• Exercise requirements: Set down word for word each line from the start of the listing through the line that contains "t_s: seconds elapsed", both included.
========================
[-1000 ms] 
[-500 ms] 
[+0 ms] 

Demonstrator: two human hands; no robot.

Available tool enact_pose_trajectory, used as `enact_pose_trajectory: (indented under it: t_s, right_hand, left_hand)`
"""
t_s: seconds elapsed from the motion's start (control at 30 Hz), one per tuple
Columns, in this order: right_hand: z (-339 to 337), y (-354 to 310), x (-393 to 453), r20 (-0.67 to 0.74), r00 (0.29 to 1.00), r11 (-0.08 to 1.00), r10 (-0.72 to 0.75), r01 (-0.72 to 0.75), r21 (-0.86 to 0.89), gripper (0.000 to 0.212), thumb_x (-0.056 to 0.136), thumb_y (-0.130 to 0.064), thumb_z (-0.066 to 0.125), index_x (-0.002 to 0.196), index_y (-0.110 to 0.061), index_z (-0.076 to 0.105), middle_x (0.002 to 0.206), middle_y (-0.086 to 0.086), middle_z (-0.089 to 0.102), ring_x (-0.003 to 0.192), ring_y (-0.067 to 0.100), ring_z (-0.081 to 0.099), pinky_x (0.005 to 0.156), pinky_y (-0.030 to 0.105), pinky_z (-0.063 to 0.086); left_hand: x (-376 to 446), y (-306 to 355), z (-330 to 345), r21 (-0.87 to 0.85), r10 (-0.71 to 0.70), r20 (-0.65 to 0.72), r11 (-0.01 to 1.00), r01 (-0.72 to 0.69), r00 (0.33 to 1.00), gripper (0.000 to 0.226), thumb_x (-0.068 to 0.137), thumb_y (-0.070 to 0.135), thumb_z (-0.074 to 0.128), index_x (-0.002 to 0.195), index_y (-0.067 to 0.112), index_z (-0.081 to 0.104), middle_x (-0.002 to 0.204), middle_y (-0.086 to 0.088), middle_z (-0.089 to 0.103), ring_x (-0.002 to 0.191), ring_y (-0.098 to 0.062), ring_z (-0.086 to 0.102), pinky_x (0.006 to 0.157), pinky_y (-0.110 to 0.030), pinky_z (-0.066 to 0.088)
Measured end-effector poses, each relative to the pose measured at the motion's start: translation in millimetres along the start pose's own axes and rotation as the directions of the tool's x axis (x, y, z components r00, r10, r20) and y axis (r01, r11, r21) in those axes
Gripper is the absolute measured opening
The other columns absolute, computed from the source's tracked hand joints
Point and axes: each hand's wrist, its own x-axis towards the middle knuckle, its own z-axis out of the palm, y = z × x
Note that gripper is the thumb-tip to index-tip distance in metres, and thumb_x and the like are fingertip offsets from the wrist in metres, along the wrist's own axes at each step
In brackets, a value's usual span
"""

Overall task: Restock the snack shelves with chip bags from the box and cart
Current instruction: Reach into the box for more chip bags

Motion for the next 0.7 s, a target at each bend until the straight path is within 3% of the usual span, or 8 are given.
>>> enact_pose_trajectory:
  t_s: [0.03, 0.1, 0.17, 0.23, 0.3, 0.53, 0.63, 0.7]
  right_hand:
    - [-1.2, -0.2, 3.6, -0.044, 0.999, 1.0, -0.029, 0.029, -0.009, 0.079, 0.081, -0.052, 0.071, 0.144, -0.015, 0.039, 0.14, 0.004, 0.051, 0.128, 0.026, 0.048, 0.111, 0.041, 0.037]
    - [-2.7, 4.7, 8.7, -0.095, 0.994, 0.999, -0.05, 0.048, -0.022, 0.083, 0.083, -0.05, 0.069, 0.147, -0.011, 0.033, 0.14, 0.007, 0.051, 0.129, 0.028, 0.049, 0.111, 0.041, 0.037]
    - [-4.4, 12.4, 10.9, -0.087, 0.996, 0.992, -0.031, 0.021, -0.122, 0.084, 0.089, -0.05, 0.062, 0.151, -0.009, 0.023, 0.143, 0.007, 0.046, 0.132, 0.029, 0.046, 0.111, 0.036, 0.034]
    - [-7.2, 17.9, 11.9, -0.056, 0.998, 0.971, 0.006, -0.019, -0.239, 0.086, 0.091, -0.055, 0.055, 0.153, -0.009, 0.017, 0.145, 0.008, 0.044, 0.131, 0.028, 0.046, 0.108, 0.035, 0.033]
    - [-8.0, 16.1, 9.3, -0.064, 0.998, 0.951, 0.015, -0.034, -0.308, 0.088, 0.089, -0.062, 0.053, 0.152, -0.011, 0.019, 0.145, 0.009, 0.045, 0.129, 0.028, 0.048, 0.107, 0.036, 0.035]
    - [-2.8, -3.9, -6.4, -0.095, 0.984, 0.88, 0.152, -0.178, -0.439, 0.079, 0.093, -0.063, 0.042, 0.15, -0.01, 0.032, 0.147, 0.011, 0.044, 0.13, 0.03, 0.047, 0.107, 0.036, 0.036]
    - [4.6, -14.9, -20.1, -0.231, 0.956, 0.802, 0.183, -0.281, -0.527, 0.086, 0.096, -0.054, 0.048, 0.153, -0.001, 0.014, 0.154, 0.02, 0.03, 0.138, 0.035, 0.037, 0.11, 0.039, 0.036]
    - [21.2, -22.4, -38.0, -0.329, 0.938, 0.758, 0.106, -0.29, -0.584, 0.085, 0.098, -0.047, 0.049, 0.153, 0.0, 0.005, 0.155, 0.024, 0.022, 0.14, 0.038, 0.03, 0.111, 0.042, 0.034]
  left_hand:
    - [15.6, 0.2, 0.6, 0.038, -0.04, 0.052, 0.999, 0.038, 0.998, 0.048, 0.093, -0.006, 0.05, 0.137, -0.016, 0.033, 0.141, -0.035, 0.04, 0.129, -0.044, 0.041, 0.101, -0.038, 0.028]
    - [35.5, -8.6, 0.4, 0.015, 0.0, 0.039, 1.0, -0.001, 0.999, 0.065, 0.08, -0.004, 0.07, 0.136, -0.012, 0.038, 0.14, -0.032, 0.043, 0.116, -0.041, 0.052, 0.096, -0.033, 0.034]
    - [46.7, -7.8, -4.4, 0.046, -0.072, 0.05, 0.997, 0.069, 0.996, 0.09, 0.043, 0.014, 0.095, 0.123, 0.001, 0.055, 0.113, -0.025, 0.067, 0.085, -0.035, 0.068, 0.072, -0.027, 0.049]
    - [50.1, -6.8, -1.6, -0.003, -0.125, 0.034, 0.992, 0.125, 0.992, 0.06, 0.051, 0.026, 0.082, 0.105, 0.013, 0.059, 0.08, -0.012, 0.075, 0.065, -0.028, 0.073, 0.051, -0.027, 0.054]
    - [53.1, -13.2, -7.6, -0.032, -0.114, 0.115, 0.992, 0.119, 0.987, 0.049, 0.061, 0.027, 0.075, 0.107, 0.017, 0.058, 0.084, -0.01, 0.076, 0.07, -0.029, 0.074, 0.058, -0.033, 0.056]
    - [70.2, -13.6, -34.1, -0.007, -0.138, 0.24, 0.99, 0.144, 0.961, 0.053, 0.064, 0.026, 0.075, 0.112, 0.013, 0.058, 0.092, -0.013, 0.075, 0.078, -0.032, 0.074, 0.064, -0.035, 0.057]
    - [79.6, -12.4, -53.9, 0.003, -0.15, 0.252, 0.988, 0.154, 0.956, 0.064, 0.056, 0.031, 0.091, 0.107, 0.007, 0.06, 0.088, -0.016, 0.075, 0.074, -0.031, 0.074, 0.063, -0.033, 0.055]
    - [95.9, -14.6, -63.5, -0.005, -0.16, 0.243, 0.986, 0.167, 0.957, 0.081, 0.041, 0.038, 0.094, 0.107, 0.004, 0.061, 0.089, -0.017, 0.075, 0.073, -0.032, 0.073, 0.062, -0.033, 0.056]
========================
• Response:
[-1000 ms] 
[-500 ms] 
[+0 ms] 

Demonstrator: two human hands; no robot.

Available tool enact_pose_trajectory, used as `enact_pose_trajectory: (indented under it: t_s, right_hand, left_hand)`
"""
t_s: seconds elapsed from the motion's start (control at 30 Hz), one per tuple

This output contains the full answer.